Records shown: Begin
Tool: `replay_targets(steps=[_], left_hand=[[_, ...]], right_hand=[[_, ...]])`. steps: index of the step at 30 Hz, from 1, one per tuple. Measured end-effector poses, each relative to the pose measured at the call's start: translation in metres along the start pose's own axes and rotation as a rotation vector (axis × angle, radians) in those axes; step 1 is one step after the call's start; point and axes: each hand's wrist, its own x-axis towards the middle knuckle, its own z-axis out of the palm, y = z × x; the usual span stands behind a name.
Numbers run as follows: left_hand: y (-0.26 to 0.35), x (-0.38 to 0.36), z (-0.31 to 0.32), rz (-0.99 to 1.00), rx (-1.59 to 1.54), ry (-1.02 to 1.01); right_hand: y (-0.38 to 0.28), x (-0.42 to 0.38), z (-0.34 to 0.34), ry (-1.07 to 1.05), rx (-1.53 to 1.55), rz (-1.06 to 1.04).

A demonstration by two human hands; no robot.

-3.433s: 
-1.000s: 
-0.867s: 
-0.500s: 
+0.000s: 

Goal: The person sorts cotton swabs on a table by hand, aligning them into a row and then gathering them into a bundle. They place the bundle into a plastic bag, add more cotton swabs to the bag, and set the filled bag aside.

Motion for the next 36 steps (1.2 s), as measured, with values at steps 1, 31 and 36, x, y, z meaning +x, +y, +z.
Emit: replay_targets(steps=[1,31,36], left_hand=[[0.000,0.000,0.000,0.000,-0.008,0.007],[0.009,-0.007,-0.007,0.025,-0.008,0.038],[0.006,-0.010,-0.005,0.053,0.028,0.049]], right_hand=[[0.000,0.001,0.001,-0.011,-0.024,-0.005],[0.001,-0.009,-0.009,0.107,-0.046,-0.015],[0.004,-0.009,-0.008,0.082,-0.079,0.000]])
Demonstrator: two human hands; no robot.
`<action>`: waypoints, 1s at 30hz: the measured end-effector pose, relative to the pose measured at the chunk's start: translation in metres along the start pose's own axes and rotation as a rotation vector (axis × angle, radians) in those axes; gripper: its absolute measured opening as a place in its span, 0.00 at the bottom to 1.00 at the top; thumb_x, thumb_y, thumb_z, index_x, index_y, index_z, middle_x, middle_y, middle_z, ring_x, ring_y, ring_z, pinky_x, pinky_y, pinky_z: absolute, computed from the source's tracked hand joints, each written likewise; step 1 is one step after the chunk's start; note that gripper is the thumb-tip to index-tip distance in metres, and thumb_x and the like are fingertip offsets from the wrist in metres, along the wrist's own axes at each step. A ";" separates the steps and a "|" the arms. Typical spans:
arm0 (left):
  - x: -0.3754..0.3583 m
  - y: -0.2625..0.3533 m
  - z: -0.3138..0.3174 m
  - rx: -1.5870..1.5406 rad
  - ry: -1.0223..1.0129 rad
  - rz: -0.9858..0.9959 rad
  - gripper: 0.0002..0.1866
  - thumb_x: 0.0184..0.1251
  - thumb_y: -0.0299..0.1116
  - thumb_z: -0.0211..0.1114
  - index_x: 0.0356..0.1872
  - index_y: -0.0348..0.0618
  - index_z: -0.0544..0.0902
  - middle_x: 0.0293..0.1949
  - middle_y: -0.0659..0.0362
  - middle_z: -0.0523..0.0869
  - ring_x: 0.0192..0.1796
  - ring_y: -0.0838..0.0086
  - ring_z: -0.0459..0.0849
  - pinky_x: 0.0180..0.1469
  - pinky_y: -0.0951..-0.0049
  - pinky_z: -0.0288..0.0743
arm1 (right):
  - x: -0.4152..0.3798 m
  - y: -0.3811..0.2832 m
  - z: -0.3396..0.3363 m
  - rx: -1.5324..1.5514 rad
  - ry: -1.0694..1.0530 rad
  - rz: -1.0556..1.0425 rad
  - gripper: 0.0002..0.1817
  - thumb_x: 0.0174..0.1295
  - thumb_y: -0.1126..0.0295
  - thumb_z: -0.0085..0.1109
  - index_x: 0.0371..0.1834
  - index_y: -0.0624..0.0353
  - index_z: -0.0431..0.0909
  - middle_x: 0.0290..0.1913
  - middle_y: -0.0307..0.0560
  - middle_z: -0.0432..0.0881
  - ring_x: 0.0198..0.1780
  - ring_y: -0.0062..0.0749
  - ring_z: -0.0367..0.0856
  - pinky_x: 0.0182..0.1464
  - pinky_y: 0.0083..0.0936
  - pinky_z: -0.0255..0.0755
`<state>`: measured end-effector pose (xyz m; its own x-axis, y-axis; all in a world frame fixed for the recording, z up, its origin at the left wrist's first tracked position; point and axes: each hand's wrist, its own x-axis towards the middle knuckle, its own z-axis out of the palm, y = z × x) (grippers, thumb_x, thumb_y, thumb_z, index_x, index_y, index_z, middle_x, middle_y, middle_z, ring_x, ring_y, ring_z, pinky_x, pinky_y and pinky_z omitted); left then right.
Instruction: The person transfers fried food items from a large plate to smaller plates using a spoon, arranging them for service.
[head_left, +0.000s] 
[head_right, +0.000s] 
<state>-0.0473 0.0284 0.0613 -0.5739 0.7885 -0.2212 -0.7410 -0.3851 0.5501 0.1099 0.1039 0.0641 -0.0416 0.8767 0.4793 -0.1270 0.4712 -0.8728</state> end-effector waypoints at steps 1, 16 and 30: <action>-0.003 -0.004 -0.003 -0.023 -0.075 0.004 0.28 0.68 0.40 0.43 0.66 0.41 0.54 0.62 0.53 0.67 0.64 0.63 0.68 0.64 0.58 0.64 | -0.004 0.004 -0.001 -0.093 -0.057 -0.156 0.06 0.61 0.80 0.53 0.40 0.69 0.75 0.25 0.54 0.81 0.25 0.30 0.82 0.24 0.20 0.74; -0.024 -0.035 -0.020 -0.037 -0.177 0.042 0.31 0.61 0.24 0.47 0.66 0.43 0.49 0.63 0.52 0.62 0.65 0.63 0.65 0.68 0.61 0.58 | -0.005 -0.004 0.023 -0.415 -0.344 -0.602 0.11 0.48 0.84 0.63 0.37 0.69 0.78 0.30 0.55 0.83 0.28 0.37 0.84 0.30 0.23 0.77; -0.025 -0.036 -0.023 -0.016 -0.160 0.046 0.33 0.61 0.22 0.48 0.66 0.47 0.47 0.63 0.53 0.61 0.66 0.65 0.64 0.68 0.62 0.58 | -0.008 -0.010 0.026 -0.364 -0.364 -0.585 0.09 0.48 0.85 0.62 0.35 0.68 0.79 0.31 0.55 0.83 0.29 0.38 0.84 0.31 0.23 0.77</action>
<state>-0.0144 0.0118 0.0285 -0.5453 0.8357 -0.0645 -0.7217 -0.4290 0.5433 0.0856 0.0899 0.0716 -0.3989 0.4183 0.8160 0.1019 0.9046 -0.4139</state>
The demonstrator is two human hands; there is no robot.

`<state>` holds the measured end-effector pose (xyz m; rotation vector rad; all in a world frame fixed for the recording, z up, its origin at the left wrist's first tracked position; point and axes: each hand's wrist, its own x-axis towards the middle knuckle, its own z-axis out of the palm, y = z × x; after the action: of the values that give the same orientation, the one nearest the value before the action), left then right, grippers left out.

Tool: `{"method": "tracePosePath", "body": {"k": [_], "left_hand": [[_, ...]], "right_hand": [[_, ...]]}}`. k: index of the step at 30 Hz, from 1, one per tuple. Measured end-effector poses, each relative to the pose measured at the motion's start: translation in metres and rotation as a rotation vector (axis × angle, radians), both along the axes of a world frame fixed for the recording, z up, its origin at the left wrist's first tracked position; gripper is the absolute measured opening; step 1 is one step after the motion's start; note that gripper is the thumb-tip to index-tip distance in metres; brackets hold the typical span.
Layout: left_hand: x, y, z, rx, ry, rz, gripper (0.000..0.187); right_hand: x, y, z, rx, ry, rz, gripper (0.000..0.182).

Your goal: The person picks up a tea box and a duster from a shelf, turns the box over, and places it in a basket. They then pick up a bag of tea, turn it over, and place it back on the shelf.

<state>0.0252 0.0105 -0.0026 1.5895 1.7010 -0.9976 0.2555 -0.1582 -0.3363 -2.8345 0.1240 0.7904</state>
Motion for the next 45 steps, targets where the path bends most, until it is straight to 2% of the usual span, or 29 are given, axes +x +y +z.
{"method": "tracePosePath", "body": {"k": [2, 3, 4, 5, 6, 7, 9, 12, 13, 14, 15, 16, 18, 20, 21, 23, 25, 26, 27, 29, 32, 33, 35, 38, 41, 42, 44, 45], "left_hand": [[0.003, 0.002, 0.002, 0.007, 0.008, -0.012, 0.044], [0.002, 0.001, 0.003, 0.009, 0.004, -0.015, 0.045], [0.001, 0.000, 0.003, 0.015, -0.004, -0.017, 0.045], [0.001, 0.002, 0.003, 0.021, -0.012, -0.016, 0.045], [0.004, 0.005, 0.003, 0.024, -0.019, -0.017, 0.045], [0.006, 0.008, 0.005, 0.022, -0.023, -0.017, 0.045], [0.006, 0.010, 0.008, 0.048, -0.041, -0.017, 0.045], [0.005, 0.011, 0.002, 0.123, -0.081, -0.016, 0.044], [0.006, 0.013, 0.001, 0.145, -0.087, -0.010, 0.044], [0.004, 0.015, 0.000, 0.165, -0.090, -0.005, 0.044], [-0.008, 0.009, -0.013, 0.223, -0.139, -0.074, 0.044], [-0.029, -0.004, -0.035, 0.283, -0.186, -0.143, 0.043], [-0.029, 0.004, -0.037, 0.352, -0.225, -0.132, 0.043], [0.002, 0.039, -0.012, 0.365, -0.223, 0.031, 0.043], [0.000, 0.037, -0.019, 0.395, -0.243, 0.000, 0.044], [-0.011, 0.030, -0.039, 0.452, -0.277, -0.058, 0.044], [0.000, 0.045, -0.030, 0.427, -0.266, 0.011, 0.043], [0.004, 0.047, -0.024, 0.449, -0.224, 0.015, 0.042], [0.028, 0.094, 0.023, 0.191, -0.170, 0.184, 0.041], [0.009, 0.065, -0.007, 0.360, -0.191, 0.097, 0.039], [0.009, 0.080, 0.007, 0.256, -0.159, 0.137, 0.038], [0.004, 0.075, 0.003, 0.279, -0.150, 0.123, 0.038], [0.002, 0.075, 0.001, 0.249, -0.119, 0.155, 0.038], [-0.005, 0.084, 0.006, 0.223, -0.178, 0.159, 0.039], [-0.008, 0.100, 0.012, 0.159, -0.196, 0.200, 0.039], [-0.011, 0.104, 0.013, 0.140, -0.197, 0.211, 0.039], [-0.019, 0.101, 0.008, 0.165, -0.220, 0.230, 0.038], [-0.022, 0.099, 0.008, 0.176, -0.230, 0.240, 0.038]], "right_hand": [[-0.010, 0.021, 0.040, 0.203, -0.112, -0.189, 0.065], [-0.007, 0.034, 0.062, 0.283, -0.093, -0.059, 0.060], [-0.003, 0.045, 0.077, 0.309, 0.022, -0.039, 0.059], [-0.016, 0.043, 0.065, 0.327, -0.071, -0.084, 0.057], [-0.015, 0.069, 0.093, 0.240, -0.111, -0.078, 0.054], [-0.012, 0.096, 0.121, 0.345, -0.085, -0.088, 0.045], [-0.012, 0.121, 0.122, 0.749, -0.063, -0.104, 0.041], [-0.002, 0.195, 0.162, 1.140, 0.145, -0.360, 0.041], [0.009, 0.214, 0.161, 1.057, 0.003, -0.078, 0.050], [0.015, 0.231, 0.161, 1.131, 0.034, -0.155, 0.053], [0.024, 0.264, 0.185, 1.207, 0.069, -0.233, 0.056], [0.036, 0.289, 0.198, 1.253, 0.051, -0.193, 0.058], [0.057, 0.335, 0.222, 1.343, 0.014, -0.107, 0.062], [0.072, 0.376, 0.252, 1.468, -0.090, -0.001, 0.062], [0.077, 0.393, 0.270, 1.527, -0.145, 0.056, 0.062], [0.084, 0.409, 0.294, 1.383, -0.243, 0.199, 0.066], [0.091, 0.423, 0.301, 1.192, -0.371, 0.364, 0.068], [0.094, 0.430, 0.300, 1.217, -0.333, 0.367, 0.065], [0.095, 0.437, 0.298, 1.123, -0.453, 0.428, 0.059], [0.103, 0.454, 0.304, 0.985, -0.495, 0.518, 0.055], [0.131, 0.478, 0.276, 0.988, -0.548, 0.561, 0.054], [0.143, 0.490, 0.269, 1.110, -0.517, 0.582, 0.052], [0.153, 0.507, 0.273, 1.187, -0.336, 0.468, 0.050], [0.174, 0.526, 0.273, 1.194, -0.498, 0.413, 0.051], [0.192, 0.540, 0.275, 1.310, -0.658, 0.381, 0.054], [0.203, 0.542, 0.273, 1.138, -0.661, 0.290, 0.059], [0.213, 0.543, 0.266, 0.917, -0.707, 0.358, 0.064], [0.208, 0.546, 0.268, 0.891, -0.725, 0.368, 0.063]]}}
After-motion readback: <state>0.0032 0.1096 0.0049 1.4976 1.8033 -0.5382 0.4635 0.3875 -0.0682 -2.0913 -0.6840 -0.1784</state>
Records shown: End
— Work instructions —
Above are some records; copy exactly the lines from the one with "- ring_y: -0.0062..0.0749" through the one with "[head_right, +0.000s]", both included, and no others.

— Written answer —
  - ring_y: -0.0062..0.0749
  - ring_z: -0.0367..0.0856
  - pinky_x: 0.0182..0.1464
  - pinky_y: 0.0083..0.0936
  - pinky_z: -0.0255..0.0755
`<state>`: measured end-effector pose (xyz m; its own x-axis, y-axis; all in a world frame fixed for the recording, z up, its origin at the left wrist's first tracked position; point and axes: each hand's wrist, its own x-axis towards the middle knuckle, its own z-axis out of the palm, y = z × x) (grippers, thumb_x, thumb_y, thumb_z, index_x, index_y, index_z, middle_x, middle_y, middle_z, ring_x, ring_y, ring_z, pinky_x, pinky_y and pinky_z omitted); left then right.
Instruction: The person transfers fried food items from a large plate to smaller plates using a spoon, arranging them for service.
[head_left, +0.000s] 
[head_right, +0.000s] 

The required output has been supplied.